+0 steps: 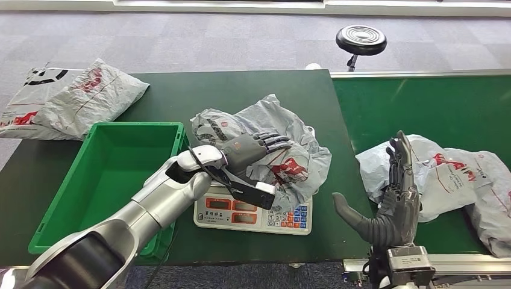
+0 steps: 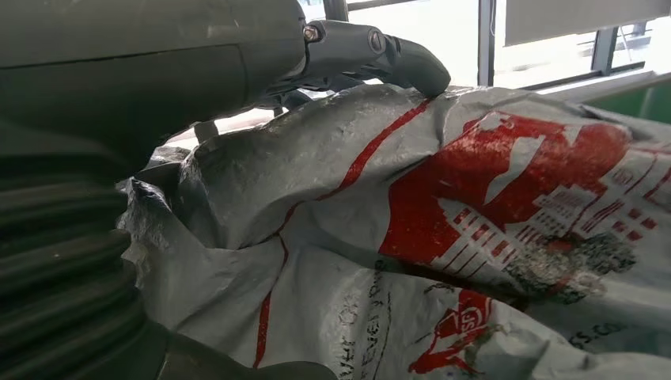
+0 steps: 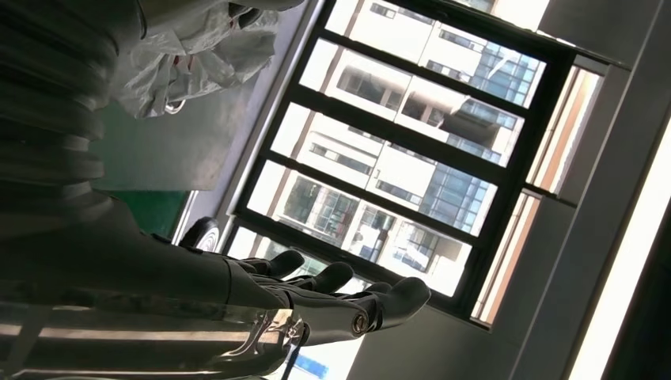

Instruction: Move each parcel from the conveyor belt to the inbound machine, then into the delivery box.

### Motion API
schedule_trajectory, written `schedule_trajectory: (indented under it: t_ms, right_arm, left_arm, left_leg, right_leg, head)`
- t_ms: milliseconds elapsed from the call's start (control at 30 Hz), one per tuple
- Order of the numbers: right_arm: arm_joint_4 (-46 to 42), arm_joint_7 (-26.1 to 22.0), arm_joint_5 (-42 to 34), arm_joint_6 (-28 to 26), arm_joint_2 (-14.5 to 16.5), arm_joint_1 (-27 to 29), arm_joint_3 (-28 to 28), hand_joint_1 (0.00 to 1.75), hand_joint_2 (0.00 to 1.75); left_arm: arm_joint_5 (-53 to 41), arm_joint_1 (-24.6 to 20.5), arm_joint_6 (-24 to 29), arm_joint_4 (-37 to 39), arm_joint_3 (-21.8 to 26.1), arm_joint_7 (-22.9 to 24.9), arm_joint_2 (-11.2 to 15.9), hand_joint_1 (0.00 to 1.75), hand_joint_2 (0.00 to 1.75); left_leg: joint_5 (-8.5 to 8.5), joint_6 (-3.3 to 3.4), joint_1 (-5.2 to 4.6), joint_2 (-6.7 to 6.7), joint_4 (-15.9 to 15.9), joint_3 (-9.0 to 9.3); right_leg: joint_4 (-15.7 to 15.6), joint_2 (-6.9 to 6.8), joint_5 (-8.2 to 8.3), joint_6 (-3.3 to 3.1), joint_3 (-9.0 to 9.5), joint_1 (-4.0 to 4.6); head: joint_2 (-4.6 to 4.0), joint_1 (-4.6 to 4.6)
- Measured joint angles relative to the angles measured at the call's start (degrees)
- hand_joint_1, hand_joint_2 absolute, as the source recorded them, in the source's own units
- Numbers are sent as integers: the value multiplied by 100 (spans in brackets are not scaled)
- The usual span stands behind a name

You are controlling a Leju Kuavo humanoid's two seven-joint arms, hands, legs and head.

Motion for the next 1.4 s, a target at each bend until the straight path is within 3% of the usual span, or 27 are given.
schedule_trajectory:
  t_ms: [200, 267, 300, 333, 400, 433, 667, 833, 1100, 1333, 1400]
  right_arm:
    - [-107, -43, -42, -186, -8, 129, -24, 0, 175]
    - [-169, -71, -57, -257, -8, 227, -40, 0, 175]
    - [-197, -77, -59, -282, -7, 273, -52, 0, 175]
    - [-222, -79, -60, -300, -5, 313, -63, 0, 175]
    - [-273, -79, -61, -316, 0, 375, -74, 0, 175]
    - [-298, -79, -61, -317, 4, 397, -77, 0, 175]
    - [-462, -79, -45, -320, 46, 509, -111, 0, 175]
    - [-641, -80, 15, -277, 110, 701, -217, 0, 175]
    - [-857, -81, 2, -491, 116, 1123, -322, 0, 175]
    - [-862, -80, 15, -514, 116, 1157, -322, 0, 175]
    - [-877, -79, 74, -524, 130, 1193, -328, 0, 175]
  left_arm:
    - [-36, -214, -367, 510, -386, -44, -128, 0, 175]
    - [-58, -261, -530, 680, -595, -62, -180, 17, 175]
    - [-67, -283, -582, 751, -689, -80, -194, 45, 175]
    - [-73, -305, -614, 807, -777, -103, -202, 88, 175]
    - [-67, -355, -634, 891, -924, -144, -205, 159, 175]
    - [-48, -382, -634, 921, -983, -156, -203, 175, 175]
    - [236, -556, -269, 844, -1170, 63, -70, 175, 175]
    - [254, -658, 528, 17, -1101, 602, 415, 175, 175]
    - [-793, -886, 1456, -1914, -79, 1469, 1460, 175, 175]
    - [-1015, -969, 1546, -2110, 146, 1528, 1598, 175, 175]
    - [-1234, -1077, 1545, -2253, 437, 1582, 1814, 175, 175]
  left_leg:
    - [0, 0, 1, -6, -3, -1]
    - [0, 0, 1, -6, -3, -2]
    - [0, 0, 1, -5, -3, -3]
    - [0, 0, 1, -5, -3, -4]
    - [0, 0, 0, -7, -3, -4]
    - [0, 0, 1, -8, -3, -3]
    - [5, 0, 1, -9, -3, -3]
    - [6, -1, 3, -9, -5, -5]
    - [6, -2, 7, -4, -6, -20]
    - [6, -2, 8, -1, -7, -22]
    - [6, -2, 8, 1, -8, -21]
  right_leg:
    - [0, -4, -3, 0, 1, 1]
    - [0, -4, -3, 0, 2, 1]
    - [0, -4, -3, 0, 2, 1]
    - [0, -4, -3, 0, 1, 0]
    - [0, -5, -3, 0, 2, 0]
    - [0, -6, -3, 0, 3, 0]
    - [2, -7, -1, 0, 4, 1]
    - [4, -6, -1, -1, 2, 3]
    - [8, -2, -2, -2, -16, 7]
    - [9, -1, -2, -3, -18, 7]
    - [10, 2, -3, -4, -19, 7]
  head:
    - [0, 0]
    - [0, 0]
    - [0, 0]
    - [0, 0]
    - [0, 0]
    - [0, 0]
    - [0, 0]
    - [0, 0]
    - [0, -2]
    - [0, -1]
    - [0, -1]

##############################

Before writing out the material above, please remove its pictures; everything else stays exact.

+0 steps: 
+0 steps: 
+0 steps: 

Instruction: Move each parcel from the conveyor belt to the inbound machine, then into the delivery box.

### Motion API
schedule_trajectory, written `schedule_trajectory: (indented under it: t_ms, right_arm, left_arm, left_leg, right_leg, head)`
- t_ms: milliseconds elapsed from the call's start (control at 30 Hz), one per tuple
- Order of the numbers: right_arm: arm_joint_4 (-46 to 42), arm_joint_7 (-26.1 to 22.0), arm_joint_5 (-42 to 34), arm_joint_6 (-28 to 26), arm_joint_2 (-14.5 to 16.5), arm_joint_1 (-27 to 29), arm_joint_3 (-28 to 28), hand_joint_1 (0.00 to 1.75), hand_joint_2 (0.00 to 1.75); left_arm: arm_joint_5 (-53 to 41), arm_joint_1 (-24.6 to 20.5), arm_joint_6 (-24 to 29), arm_joint_4 (-37 to 39), arm_joint_3 (-21.8 to 26.1), arm_joint_7 (-22.9 to 24.9), arm_joint_2 (-11.2 to 15.9), hand_joint_1 (0.00 to 1.75), hand_joint_2 (0.00 to 1.75); left_leg: joint_5 (-8.5 to 8.5), joint_6 (-3.3 to 3.4), joint_1 (-5.2 to 4.6), joint_2 (-6.7 to 6.7), joint_4 (-15.9 to 15.9), joint_3 (-9.0 to 9.3); right_leg: joint_4 (-15.7 to 15.6), joint_2 (-6.9 to 6.8), joint_5 (-8.2 to 8.3), joint_6 (-3.3 to 3.1), joint_3 (-9.0 to 9.5), joint_1 (-4.0 to 4.6); head: joint_2 (-4.6 to 4.0), joint_1 (-4.6 to 4.6)
- Measured joint angles relative to the angles measured at the call's start (degrees)
- hand_joint_1, hand_joint_2 absolute, as the source recorded them, in the source's own units
- Numbers are sent as integers: the value multiplied by 100 (spans in brackets are not scaled)
- The usual span stands behind a name

You are controlling a Leju Kuavo humanoid's two seven-joint arms, hands, legs and head.

Motion for the next 1.4 s, a target at each bend until the straight path is within 3% of the usual span, or 27 are given.
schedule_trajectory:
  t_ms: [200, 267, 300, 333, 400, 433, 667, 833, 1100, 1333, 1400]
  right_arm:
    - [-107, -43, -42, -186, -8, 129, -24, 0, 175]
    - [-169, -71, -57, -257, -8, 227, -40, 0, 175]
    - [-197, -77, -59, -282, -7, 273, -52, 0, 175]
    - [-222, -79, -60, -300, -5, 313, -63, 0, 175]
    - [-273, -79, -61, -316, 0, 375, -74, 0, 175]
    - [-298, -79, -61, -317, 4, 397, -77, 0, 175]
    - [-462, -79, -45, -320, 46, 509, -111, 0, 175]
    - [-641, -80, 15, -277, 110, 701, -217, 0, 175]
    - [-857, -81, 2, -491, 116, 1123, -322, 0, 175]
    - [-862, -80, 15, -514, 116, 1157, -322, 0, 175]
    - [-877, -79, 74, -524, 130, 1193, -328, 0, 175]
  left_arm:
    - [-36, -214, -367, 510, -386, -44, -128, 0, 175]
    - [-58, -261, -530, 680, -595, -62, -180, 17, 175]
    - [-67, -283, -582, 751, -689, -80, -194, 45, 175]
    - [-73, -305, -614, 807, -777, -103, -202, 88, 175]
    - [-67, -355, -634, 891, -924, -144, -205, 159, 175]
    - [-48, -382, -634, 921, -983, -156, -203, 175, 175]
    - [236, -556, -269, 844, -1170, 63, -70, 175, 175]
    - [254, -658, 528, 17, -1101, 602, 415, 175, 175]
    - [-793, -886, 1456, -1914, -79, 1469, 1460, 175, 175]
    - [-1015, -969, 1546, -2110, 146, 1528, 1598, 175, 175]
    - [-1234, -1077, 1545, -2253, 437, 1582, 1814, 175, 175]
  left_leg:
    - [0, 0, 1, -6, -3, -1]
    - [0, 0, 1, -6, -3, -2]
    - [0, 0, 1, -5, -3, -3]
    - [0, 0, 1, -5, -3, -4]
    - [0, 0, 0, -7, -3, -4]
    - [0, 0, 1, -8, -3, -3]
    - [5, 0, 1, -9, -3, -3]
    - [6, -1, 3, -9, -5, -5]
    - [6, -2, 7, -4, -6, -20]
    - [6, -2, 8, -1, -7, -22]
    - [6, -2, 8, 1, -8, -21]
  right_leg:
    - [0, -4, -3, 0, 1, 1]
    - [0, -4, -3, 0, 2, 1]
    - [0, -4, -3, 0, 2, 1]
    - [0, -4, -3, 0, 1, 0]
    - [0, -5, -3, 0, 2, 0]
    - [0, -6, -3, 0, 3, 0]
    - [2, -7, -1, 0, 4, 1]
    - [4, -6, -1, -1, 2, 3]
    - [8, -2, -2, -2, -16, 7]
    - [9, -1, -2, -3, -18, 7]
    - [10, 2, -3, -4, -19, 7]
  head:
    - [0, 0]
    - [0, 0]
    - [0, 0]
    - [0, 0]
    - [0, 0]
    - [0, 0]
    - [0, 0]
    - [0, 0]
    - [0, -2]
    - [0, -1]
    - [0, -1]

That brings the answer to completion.